# The problem
The reply should contain every line of the data, repeated exactly, and no pictures.

# Available data
──────────────────────────────

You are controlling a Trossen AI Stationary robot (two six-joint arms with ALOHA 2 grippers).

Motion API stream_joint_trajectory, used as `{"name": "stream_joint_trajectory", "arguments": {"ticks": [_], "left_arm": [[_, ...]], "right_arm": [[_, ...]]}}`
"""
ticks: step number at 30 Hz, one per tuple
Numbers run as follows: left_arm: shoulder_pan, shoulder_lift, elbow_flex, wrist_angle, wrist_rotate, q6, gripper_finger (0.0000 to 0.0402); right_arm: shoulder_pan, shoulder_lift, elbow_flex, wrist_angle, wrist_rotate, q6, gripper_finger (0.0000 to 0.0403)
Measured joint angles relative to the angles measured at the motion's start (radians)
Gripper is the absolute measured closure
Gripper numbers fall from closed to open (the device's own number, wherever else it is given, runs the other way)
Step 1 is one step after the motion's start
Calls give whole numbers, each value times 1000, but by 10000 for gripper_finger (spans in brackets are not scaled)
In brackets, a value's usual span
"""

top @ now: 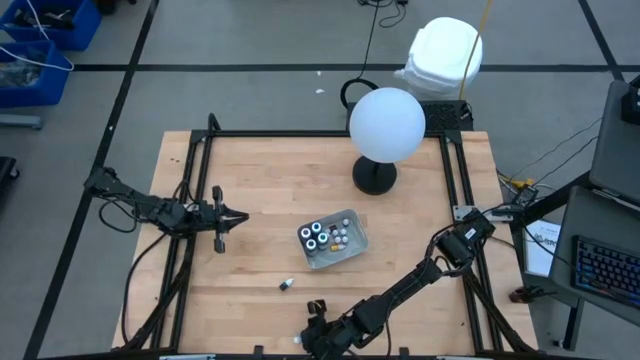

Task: Pick & Place food coloring
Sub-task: Put the small yellow food coloring bottle into the gray bin

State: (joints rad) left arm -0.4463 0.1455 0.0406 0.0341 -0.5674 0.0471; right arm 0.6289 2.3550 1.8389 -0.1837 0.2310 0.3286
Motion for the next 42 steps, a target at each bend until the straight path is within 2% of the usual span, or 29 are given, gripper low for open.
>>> {"name": "stream_joint_trajectory", "arguments": {"ticks": [13, 19, 24, 29, 36, 39, 42], "left_arm": [[0, 0, 0, 0, 0, 0, 366], [0, 0, 0, -1, -1, 0, 366], [0, 0, 0, -7, -1, 0, 366], [0, 0, 0, -8, -1, 0, 366], [0, 0, 0, -8, -1, 0, 366], [0, 0, 0, -8, -1, 0, 366], [0, 0, 0, -8, -1, 0, 366]], "right_arm": [[-2, 0, 0, 2, 0, -27, 360], [-2, -33, 0, -24, 1, -54, 360], [0, -108, 0, -93, 44, -62, 354], [6, -243, 0, -289, 184, -80, 361], [6, -447, -5, -586, 469, -59, 359], [-6, -530, -78, -628, 583, -8, 359], [-41, -612, -218, -611, 610, 81, 359]]}}
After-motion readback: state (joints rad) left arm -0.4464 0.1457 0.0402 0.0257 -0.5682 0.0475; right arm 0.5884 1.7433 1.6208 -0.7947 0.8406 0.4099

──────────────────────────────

# Answer section
You are controlling a Trossen AI Stationary robot (two six-joint arms with ALOHA 2 grippers).

Motion API stream_joint_trajectory, used as `{"name": "stream_joint_trajectory", "arguments": {"ticks": [_], "left_arm": [[_, ...]], "right_arm": [[_, ...]]}}`
"""
ticks: step number at 30 Hz, one per tuple
Numbers run as follows: left_arm: shoulder_pan, shoulder_lift, elbow_flex, wrist_angle, wrist_rotate, q6, gripper_finger (0.0000 to 0.0402); right_arm: shoulder_pan, shoulder_lift, elbow_flex, wrist_angle, wrist_rotate, q6, gripper_finger (0.0000 to 0.0403)
Measured joint angles relative to the angles measured at the motion's start (radians)
Gripper is the absolute measured closure
Gripper numbers fall from closed to open (the device's own number, wherever else it is given, runs the other way)
Step 1 is one step after the motion's start
Calls give whole numbers, each value times 1000, but by 10000 for gripper_finger (spans in brackets are not scaled)
In brackets, a value's usual span
"""

top @ now: 

Task: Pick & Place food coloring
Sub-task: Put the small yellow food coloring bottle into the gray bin

State: (joints rad) left arm -0.4463 0.1455 0.0406 0.0341 -0.5674 0.0471; right arm 0.6289 2.3550 1.8389 -0.1837 0.2310 0.3286
Motion for the next 42 steps, a target at each bend until the straight path is within 2% of the usual span, or 29 are given, gripper low for open.
>>> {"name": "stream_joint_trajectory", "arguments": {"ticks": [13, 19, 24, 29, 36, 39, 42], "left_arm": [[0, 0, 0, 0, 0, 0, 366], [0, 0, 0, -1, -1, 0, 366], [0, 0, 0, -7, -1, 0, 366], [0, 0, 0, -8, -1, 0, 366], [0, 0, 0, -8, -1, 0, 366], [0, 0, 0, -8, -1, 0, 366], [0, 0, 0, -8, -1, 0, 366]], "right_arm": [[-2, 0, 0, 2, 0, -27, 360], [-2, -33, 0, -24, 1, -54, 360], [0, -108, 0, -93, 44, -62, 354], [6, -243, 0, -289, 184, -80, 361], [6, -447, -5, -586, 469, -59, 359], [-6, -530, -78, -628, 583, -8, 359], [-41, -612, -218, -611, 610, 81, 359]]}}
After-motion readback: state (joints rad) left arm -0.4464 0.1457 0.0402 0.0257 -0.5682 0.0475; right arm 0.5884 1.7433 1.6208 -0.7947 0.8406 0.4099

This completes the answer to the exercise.